Stacking Set Level 0
CNNs used in this stacking set include VGG16, VGG1936Exception37and InceptionV338. These CNNS or so-called basic learners form level 0 of the stacking set. The basic architecture of these basic learners is shown in Fig. 4. Here the image size for CNN input is 150×150×3 and average pooling is used. To use these networks, the last layer is removed and then, flattened, batch normalize, dense, stall, and dense layers are added at the end one after another. The added suppression layer has the factor of 0.35, and the last added dense layer has 4 units with the Softmax activation function to deal with our 4-class classification problem. The Relu activation function is considered for the first added dense layer, while the number of its units is determined using the Keras tuner in the validation process. Then, by freezing the previous layers, only the added layers are trained with the data from the training and validation records for 5 epochs. In this step, the Adam optimizer with the learning rate of 0.0001 is selected to train the newly added layers in each CNN. Now the added layers have the initial weights.
After validating each CNN, each network is trained for 100 epochs using full train and validation data. In this second round of the training process, some of the later layers are trained and the previous layers remain frozen, so their weights are not adjusted.
Stochastic gradient descent with moment (SGDM) is considered as the optimizer. The learning rate, momentum values, and number of trainable layers for CNNs are listed in Supplementary Table S1 online. In addition, categorical cross-entropy is used as a loss function that needs to be minimized in both learning processes.
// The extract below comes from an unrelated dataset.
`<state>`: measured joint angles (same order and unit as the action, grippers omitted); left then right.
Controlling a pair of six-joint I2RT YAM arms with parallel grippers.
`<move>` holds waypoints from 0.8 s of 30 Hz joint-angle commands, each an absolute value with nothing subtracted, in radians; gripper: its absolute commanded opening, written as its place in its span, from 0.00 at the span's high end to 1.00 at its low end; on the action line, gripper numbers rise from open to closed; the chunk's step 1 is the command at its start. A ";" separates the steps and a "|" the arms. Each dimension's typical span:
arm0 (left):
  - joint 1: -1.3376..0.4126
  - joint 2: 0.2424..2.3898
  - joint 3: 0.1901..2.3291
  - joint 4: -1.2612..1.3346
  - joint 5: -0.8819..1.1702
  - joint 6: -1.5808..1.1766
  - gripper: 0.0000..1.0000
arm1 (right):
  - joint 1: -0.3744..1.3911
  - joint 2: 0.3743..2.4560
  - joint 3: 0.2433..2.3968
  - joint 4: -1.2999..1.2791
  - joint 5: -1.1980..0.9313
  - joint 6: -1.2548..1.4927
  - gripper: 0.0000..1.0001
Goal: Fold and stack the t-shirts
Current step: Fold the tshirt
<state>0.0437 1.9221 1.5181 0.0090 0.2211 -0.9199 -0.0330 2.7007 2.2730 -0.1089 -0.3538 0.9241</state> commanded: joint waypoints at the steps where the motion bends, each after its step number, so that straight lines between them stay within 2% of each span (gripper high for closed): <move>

In the training process, two callbacks are used to stop early and save the model most efficiently. Therefore, if there is no improvement in model performance (loss function minimization) for a certain number of epochs (patience parameter), the learning process is stopped before the number maximum number of epochs is reached. In this work, the patience parameter is equal to 25 and the loss function minimization is monitored for early stopping. Also, since the model obtained by completing the training epochs or stopping early (the last model trained) is not necessarily the best model, saving the model with the highest accuracy and loading it will solve this problem.
Level 1 stacking set
After training all base learners by the training data set, a meta learner is introduced as a level 1 part of the stacking set and trained to achieve higher accuracy by combining the learners results basic trained. In this study, the MLP classifier is used as a meta-learner for level 1 of the stacking set. This meta-learner is trained on the set of training and validation data by taking as input the outputs (predictions) of the basic learners trained in the previous step. For this purpose, the basic learner predictions are stacked and reshaped to be used as input tensors for the MLP model. In fact, the basic learners from the previous step were trained directly by the training dataset, and the MLP model is indirectly trained by the training dataset. To apply the obtained model to the new test images, the test B-scans have to be split into bands and the resulting bands have to be fed into the stacking set model to be classified into one of the mentioned classes. The MLP classifier includes 100 hidden layers and the maximum iteration parameter is set to 300.